Inconscientemente, siempre he relacionado las adelfas con la amenaza silenciosa y quieta de la muerte. Algo inconcreto que aguarda, sin terminar de materializarse. Engañoso en su belleza, letal. Mis familiares no mentían: la llamada Nerium oleander es una de las plantas más tóxicas, usadas en la antigüedad para fabricar venenos. Puede llegar a producir una parada cardiorrespiratoria. Cuenta la memoria popular que en España, durante la Guerra de la Independencia, un grupo de soldados franceses murió al consumir carne a la brasa cocinada con ramas de adelfa, preparada por los vecinos del pueblo alicantino de Mutxamel. Siempre he creído que las «flores del mal» que dan título al famoso poemario de Charles Baudelaire se refieren a las de esta especie. Un título fascinante, aunque yo, dentro de los simbolistas, prefiero a Paul Verlaine.

La muerte, en la simbología popular, no siempre va vestida de calavera con túnica y guadaña. A veces también puede ser bella y misteriosa, como la flor de adelfa o como la «Dama del alba» que aparecía en la famosa obra dramática de Alejandro Casona. Una hermosa y triste mujer condenada a la soledad. Mis poemas también están plagados de adelfas, símbolo constante del límite de la inocencia.

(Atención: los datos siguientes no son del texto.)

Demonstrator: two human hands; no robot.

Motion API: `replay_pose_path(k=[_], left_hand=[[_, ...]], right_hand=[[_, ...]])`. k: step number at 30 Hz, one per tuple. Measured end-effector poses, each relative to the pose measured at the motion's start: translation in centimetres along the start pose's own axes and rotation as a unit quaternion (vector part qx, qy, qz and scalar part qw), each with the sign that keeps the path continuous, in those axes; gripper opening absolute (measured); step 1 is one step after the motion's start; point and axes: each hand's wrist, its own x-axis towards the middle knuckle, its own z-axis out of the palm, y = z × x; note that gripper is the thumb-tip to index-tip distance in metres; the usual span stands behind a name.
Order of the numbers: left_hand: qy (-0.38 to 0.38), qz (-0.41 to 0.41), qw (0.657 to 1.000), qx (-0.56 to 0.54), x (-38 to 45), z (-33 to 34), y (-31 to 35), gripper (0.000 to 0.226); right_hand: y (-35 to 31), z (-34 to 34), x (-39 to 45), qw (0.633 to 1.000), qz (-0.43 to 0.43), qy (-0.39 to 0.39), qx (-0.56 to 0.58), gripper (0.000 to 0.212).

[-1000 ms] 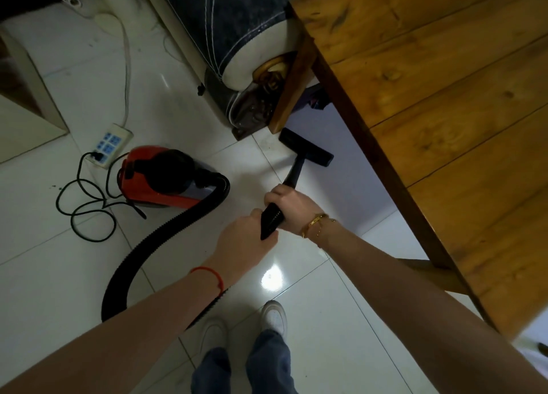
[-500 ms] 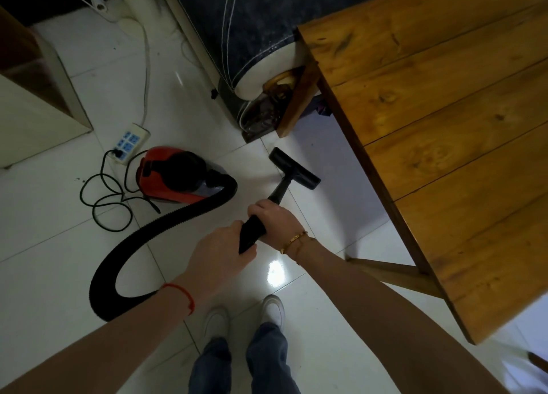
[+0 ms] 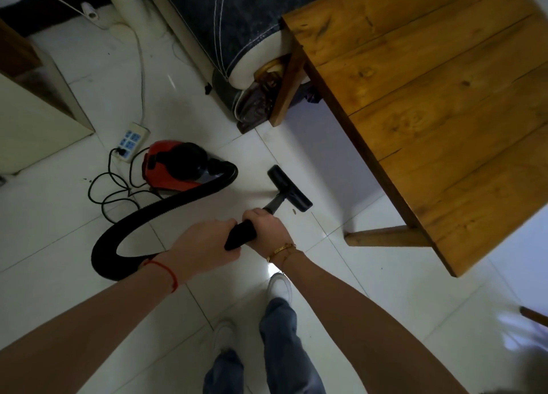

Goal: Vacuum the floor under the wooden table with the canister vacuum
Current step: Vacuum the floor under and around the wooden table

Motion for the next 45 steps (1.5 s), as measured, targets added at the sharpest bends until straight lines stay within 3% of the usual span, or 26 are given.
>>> replay_pose_path(k=[15,23,36,45], left_hand=[[-0.059,0.114,0.987,0.099,-8.8,2.0,0.4,0.014],[-0.065,0.136,0.98,0.127,-7.7,4.6,3.8,0.023],[-0.006,0.114,0.987,0.115,-1.7,7.2,11.6,0.029],[0.017,0.084,0.993,0.078,-0.7,5.5,11.3,0.021]], right_hand=[[-4.6,6.3,-10.9,0.99,0.103,0.062,0.079,0.016],[-1.2,5.7,-13.7,0.985,0.121,0.092,0.087,0.019],[8.2,0.9,-12.9,0.989,0.095,0.1,0.045,0.019],[8.0,-1.1,-10.9,0.993,0.072,0.077,0.046,0.019]])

De niña, me daba miedo incluso acercarme a su sombra. Antiguamente, se consideraba una planta diabólica, que atraía la mala suerte y que era utilizada por las brujas.

Y lo cierto es que en España abunda esta especie, porque es una de las que mejor se adaptan a la climatología. Por ejemplo, soporta muy bien la sequía, y su época de floración es asombrosamente dilatada: de mayo a octubre. Las carreteras españolas están llenas de adelfas. Además, me ha sorprendido descubrir que existe una variante conocida como «adelfa de monte» o «tabaiba silvestre» –Euphorbia mellifera–, endémica de Macronesia y presente en la laurisilva canaria; concretamente, en La Palma, La Gomera y Tenerife. Comparte con las adelfas originales su toxicidad, pero la forma de sus hojas es distinta, así como las flores, mucho más pequeñas y menos vistosas.

Cuando contemplo las adelfas, regresa a mi memoria el mapa de mi infancia y un verso de Leopoldo María Panero: «Suave como el peligro».